> [ACTION ITEM]
Copy the data exactly. Images are to be left out.

*** DATA Section Begins ***

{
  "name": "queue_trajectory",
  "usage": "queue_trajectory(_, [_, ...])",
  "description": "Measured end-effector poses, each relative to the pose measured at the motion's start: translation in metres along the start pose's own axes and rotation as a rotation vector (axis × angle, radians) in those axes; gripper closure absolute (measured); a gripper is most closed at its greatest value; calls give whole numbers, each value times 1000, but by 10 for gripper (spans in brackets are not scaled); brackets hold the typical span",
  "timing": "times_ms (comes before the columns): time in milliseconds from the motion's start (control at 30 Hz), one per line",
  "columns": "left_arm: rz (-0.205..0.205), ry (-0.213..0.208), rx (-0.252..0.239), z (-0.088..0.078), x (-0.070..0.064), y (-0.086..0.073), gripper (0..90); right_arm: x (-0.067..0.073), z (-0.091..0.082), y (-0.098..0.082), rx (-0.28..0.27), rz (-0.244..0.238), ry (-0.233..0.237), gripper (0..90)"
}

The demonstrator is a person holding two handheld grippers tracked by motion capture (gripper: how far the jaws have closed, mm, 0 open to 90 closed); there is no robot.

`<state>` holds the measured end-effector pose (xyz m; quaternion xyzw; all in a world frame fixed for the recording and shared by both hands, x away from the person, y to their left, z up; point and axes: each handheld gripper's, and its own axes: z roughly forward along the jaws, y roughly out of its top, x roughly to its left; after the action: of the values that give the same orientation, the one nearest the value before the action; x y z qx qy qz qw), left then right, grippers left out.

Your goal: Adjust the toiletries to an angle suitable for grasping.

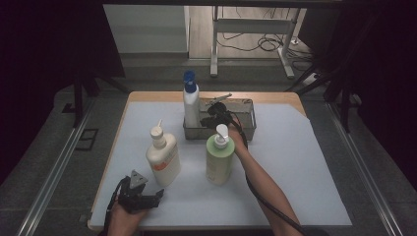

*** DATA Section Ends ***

> [RESPONSE TO THIS TASK]
{
  "name": "queue_trajectory",
  "usage": "queue_trajectory(_, [_, ...])",
  "description": "Measured end-effector poses, each relative to the pose measured at the motion's start: translation in metres along the start pose's own axes and rotation as a rotation vector (axis × angle, radians) in those axes; gripper closure absolute (measured); a gripper is most closed at its greatest value; calls give whole numbers, each value times 1000, but by 10 for gripper (spans in brackets are not scaled); brackets hold the typical span",
  "timing": "times_ms (comes before the columns): time in milliseconds from the motion's start (control at 30 Hz), one per line",
  "columns": "left_arm: rz (-0.205..0.205), ry (-0.213..0.208), rx (-0.252..0.239), z (-0.088..0.078), x (-0.070..0.064), y (-0.086..0.073), gripper (0..90); right_arm: x (-0.067..0.073), z (-0.091..0.082), y (-0.098..0.082), rx (-0.28..0.27), rz (-0.244..0.238), ry (-0.233..0.237), gripper (0..90)"
}

The demonstrator is a person holding two handheld grippers tracked by motion capture (gripper: how far the jaws have closed, mm, 0 open to 90 closed); there is no robot.

`<state>` holds the measured end-effector pose (xyz m; quaternion xyzw; all in a world frame fixed for the recording and shared by both hands, x away from the person, y to their left, z up; point and axes: each handheld gripper's, and its own axes: z roughly forward along the jaws, y roughly out of its top, x roughly to its left; after the action: of the values that give the same orientation, the one nearest the value before the action; x y z qx qy qz qw), left then right, grippers left out.

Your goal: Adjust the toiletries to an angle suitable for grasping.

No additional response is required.